The records in `"labels"` are numeric label IDs that map onto our **group types**:

- social group
- political group
- political institution
- organization, public institution, or collective actor
- implicit social group reference

Here is how to convert them to text labels:

In [None]:
# get list of entity types
types = [
  "social group",
  "political group",
  "political institution",
  "organization, public institution, or collective actor",
  "implicit social group reference",
]
# convert to IOB2 scheme
scheme = ['O'] + ['I-'+t for t in types] + ['B-'+t for t in types]
# map label type indicators to label IDs
label2id = {l: i for i, l in enumerate(scheme)}
# and vice versa
id2label = {i: l for i, l in enumerate(scheme)}
NUM_LABELS = len(label2id)

label2id
# NOTE: the span-level annotations will be converted to token-level annotations using the IOB2 scheme.append
#       This means that 
#        - a word that are not part of any entity will be labeled as "O",
#        - a word at the beginning of a span will be labeled as "B-<entity_type>", and 
#        - a word inside a span will be labeled as "I-<entity_type>"

{'O': 0,
 'I-social group': 1,
 'I-political group': 2,
 'I-political institution': 3,
 'I-organization, public institution, or collective actor': 4,
 'I-implicit social group reference': 5,
 'B-social group': 6,
 'B-political group': 7,
 'B-political institution': 8,
 'B-organization, public institution, or collective actor': 9,
 'B-implicit social group reference': 10}

### Split the data

In [28]:
from typing import Optional, Union
from sklearn.model_selection import train_test_split
def split_data(
        data: List[Dict],
        test_size: Union[None, float, int]=0.2,
        dev_size: Union[None, float, int]=0.2,
        stratify_by: Optional[Union[str, List[str]]]=None,
        seed: int=42,
        return_dict: bool=False
    ):
    """Split a cropus into training, development, and test sets.

    Args:

    df: List[Dict]
        The corpus to split. Must be a list of dictionaries.
    dev_size: float
        The proportion of the data to include in the development set.
    test_size: float
        The proportion of the data to include in the test set.
    stratify_by: str or list of str, optional
        Metadata field(s) to use for stratified splitting. If a single field is 
        provided, the data will be stratified by the values in that field in the metadata. 
        If multiple columns are provided, the data will be stratified by 
        the unique combinations of values of these fields in the metadata.
    seed: int
        Random seed for reproducibility.
    return_dict: bool
        Whether to return the splits as a dictionary.
    """
    n = len(data)
    
    if stratify_by:
        assert all('metadata' in doc for doc in data), "Stratification requires 'metadata' field in each document's dictionary"
        if isinstance(stratify_by, str):
            stratify_by = [stratify_by]
        for field in stratify_by:
            assert all(field in doc['metadata'] for doc in data), f"Field '{field}' not found in 'metadata' of all documents"
        # create a grouping indicator based on the stratification columns
        strata = ['__'.join([str(doc['metadata'][field]) for field in stratify_by]) for doc in data]
    else:
        strata = None
        
    idxs = list(range(n))
    tmp, test_idxs = train_test_split(idxs, test_size=test_size, random_state=seed, stratify=strata)# if test_size > 0 else (idxs, [])
    strata = [strata[i] for i in test_idxs] if stratify_by else None
    train_idxs, dev_idxs = train_test_split(tmp, test_size=dev_size, random_state=seed, stratify=strata)# if dev_size > 0 else (idxs, [])
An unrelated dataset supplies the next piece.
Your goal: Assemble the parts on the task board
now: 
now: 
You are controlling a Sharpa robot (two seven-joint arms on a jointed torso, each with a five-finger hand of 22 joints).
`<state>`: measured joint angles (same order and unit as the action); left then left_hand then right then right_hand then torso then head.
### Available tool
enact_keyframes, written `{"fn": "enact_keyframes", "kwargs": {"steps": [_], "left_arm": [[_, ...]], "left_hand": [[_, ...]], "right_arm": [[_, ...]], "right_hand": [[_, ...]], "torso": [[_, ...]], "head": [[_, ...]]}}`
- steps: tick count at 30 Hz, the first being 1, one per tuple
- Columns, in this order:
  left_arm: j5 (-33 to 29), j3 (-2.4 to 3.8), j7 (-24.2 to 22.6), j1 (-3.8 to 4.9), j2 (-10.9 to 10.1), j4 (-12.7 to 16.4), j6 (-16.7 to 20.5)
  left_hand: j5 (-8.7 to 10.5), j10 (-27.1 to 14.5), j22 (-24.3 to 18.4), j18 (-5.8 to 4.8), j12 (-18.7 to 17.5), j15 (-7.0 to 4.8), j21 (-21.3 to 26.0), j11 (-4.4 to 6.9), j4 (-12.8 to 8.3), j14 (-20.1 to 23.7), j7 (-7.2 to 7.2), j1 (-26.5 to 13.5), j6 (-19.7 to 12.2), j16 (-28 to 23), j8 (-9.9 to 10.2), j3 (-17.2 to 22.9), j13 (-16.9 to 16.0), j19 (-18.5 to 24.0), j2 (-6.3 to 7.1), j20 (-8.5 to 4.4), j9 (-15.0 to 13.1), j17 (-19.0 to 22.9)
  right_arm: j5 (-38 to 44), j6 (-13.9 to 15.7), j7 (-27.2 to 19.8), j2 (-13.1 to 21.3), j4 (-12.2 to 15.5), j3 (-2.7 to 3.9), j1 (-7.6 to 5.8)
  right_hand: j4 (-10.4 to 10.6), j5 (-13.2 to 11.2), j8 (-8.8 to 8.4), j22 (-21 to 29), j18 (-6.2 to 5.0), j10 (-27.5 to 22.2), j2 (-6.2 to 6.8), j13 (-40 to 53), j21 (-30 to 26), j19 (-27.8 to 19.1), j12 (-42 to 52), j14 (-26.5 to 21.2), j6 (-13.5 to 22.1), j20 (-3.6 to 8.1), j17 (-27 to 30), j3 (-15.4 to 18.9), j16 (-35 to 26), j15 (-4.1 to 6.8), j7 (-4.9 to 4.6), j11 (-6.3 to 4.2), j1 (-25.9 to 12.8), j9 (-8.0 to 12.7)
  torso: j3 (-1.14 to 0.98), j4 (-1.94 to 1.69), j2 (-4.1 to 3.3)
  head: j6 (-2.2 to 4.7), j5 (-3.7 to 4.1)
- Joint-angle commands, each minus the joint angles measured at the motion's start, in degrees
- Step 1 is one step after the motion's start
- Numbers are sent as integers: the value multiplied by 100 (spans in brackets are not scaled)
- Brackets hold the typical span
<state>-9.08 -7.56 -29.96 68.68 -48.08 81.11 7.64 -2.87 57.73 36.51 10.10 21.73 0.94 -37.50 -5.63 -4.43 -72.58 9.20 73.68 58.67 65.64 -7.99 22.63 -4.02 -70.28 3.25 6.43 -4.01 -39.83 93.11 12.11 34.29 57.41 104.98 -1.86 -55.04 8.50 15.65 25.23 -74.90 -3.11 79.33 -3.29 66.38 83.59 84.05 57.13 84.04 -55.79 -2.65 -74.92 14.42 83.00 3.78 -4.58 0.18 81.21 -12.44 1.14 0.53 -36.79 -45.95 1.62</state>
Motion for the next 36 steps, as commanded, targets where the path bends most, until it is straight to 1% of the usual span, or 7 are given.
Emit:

    train, dev, test = [data[i] for i in train_idxs], [data[i] for i in dev_idxs], [data[i] for i in test_idxs]
    
    if return_dict:
        return {'train': train, 'dev': dev, 'test': test}
    else:
        return train, dev, test

In [31]:
data_splits = split_data(data, test_size=args.test_size, dev_size=args.dev_size, seed=args.seed, return_dict=True)

In [None]:
# load the tokenizer
tokenizer = AutoTokenizer.from_pretrained(args.model_name, use_fast=True, add_prefix_space=True)
assert isinstance(tokenizer, transformers.PreTrainedTokenizerFast)

# apply the custom function defined above to set subword tokens' labels to -100
# this is necessary because the tokenization may split a word into multiple subwords
datasets = DatasetDict({split: create_token_classification_dataset(data) for split, data in data_splits.items()})
datasets = datasets.map(lambda example: tokenize_and_align_sequence_labels(example, tokenizer=tokenizer), batched=True)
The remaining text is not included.